Spring Woods High School junior Christian Rice placed first statewide in Persuasive Speaking during recent 4A UIL (University Interscholastic League) competition.

He was the only Spring Branch ISD speech and debate student this spring to qualify for this annual state competition. Christian, who is president of the campus Speech Debate Team, was ranked fifth in Persuasive Speaking by the Texas Forensic Association last semester.

This summer, he’ll represent Spring Woods High School at nationals, where he was ranked among the Top 30 last year. Spring Woods High Forensics Director Vicky Beard, his coach, said that she was overwhelmed by his performance at state UIL. “He did not want me to embarrass him too much so I stayed off stage and cried.

I’m too demonstrative when my students do so well,” she said. Christian is president of the Young Democrats at Spring Woods High and he teaches science learning and skills in the After School to Achieve program at Landrum Middle School, which is a regular job for him.



In separate speech and debate news, the Spring Woods High Debate Team advanced to finals during the Tournament of Champions in Lexington, Ky., recently, and recent graduate Waaris Mohammad was 12th in Congressional Debate out of 215 students who qualified for the tournament. The tournament was held at the University of Kentucky.

Waaris picked Congressional Debate as his area of speech competition due to its relevance to real-world debate and his career interests. “The thing I love about Congressional Debate is the fact that it is like real life. This is what really happens in Foreign Service and in real politics. People debate and have impassioned conversations,” he said.

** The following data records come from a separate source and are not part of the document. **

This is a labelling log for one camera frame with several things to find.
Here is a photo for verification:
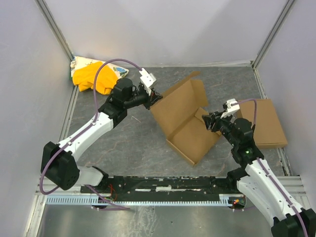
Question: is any brown cardboard box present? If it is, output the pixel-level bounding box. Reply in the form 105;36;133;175
150;71;221;166

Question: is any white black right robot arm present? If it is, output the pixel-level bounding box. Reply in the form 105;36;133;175
202;112;316;237

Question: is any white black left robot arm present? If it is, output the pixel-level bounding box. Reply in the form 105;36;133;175
40;74;162;191

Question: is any flat folded cardboard box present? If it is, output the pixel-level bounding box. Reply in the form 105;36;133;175
254;99;288;149

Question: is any yellow cloth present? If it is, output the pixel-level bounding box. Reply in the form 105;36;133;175
72;61;119;95

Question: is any white patterned cloth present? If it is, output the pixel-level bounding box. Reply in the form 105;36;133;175
70;56;129;85

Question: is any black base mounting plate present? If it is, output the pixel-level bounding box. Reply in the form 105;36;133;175
80;175;247;201

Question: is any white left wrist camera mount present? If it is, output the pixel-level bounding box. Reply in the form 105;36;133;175
139;68;157;95

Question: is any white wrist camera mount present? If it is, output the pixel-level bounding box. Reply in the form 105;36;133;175
220;98;240;119
139;68;157;95

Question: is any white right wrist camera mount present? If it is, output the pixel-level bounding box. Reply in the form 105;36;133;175
220;98;240;119

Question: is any light blue cable duct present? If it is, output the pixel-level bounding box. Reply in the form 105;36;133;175
46;193;245;207

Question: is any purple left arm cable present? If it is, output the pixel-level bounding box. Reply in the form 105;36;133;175
39;58;146;211

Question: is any aluminium front rail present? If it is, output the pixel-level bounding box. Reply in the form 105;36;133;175
35;176;306;196

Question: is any left aluminium frame post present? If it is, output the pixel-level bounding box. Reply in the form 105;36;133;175
35;0;74;61

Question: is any aluminium frame post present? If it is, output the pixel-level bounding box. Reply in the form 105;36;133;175
252;0;296;69
35;0;74;61

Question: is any right aluminium frame post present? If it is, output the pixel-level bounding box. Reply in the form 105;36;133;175
252;0;296;69

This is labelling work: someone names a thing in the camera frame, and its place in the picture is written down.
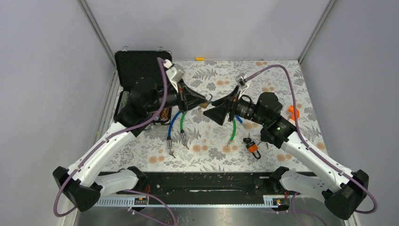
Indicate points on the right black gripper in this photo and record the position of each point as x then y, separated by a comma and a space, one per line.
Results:
218, 113

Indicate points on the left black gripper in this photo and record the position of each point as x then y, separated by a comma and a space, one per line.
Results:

Waaris will study this fall in Washington, D.C., at George Washington University, where he earned a full scholarship. For Waaris, the speech and debate team at Spring Woods High helped open up his future. “Speech and debate has made me into a different individual and a different person. I was rather shy before Congressional Debate.

Through debate, I was able to hone my thoughts and learn how to speak and compete on a national stage,” the highly honored recent graduate said.